Council reinstates 460 toppled headstones

Lewes Council in Sussex is to reinstate 460 headstones knocked over by contractors they employed to carry out safety checks using a 50kg topple tester.

They have contacted memorial masons in East and West Sussex to ask them to tender for the reinstatement work and expect to appoint a company for the job in August. They expect the work to take about a month to complete and have budgeted for it to cost £25,000.

The flattened headstones led to an adjournment debate being initiated in Parliament by Lewes MP Norman Baker.

He asked Home Office Minister Beverley Hughes (since reshuffled) how she could reconcile the Lewes experience with the fact that in Eastbourne, another Sussex town where similar tests were carried out, just three headstones failed.

(In fact, Eastbourne Council says it has never given anyone a figure of how many headstones failed its tests and that it does not have enough staff to check the records to see what the figure was.)
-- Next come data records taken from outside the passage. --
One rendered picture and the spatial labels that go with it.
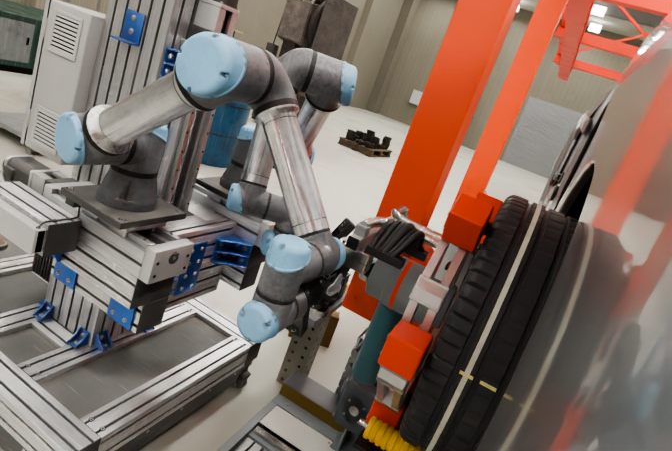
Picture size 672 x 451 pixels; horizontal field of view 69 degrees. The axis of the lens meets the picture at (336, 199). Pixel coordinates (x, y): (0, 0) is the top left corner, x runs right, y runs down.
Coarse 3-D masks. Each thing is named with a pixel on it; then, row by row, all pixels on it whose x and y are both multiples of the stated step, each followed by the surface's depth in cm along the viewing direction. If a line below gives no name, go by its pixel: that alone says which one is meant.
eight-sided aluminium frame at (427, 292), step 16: (480, 240) 142; (432, 256) 104; (464, 256) 104; (432, 272) 101; (448, 272) 101; (464, 272) 146; (416, 288) 100; (432, 288) 99; (448, 288) 99; (416, 304) 100; (432, 304) 99; (432, 320) 99; (384, 368) 104; (384, 384) 107; (400, 384) 103; (384, 400) 120; (400, 400) 112
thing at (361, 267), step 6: (342, 240) 115; (348, 252) 113; (354, 252) 113; (360, 252) 112; (348, 258) 113; (354, 258) 113; (360, 258) 112; (366, 258) 112; (372, 258) 115; (348, 264) 114; (354, 264) 113; (360, 264) 112; (366, 264) 112; (354, 270) 113; (360, 270) 113; (366, 270) 114
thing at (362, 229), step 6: (360, 222) 114; (366, 222) 113; (372, 222) 116; (378, 222) 120; (384, 222) 122; (360, 228) 112; (366, 228) 112; (360, 234) 113; (366, 234) 113; (426, 234) 122; (426, 240) 121; (432, 240) 121; (438, 240) 121; (432, 246) 121
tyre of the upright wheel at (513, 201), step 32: (512, 224) 102; (544, 224) 105; (576, 224) 107; (480, 256) 97; (512, 256) 96; (544, 256) 96; (480, 288) 94; (512, 288) 93; (544, 288) 93; (448, 320) 94; (480, 320) 92; (512, 320) 90; (448, 352) 93; (480, 352) 91; (512, 352) 89; (448, 384) 94; (480, 384) 91; (416, 416) 99; (480, 416) 92; (448, 448) 99
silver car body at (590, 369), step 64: (640, 64) 98; (576, 128) 325; (640, 128) 64; (640, 192) 48; (576, 256) 68; (640, 256) 38; (576, 320) 50; (640, 320) 32; (512, 384) 73; (576, 384) 39; (640, 384) 29; (512, 448) 52; (576, 448) 34; (640, 448) 27
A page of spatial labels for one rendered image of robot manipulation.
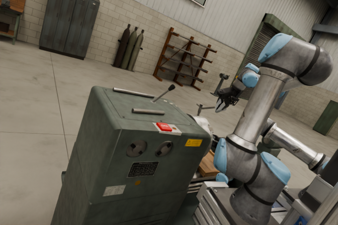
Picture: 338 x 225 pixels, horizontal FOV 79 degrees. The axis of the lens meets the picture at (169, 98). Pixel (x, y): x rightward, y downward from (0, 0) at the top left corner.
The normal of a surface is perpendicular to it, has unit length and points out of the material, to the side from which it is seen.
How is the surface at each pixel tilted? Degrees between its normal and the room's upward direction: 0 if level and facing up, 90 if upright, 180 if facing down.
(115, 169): 90
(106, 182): 90
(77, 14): 90
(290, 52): 82
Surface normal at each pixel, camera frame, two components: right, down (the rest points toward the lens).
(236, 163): -0.15, 0.07
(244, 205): -0.58, -0.36
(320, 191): -0.85, -0.21
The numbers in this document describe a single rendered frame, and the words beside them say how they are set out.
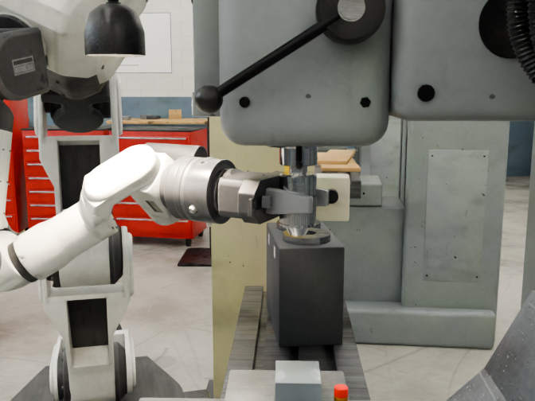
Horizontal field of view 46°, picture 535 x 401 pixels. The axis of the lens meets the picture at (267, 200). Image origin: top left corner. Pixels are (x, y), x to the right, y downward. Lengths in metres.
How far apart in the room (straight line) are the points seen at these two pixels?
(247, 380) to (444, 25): 0.47
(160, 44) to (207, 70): 9.23
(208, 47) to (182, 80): 9.15
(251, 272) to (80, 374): 1.21
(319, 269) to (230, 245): 1.48
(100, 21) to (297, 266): 0.57
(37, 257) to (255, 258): 1.76
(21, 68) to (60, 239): 0.25
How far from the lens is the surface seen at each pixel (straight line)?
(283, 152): 0.78
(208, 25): 0.78
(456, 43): 0.70
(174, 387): 1.81
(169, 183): 0.85
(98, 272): 1.40
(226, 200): 0.81
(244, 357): 1.15
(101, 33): 0.79
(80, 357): 1.57
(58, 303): 1.45
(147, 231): 5.57
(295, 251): 1.13
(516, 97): 0.71
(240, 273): 2.64
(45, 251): 0.93
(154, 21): 10.05
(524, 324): 1.05
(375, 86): 0.70
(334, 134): 0.70
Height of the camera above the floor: 1.38
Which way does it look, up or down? 10 degrees down
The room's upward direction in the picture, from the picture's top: straight up
In reply to Norman Baker, the Minister said: "I accept that more work is needed to bring appropriate expertise to bear and to promote common standards."

She gave an assurance that she would take up all the matters raised and feed them into the work of the Burial & Cemeteries Advisory Group that was set up by the Home Office as a result of a Select Committee on Cemeteries report last year.

Owen Clifford, responsible for cemeteries in Lewes, said 460 headstones failed the topple test when it was carried out earlier this year - about 10% of the stones tested.

Worryingly, the highest failure rate was recorded among newer, lawn memorials - 26% of them failed. Clifford feels confident the test did identify memorials that were dangerous. "There\'s no doubt they were dangerous and people could have been hurt," he told NSS. "We had an independent assessment carried out of all the memorials that were laid flat." The assessment was carried out by David Francis, a technical committee member of the National Association of Memorial Masons (NAMM). In three cases Francis thought damage might have been caused to the memorials as a result of the test itself. In all the others he attributed the failures to the fixing, the most common problem being a lack of foundations and dowells.

Owen Clifford admitted that, like many other authorities, Lewes had not imposed standards on the fixing of memorials. It had restricted the type of memorial it would allow, but not the quality of the memorial or of its installation.

He said since the topple test had been carried out Lewes had adopted the NAMM Recommended Code of Working Practice.

The council had decided ratepayers should bear the cost of reinstating the memorials because it could only identify the owners of 150 of the stones that had been laid flat.

Owen Clifford has now accepted an invitation by Sam Weller to join the Memorial Safety Advisory Group of which Weller is chairman.

The Group was established to advise the government as the result of a meeting organised by the Association of Burial Authorities in the Government\'s Portcullis House last November.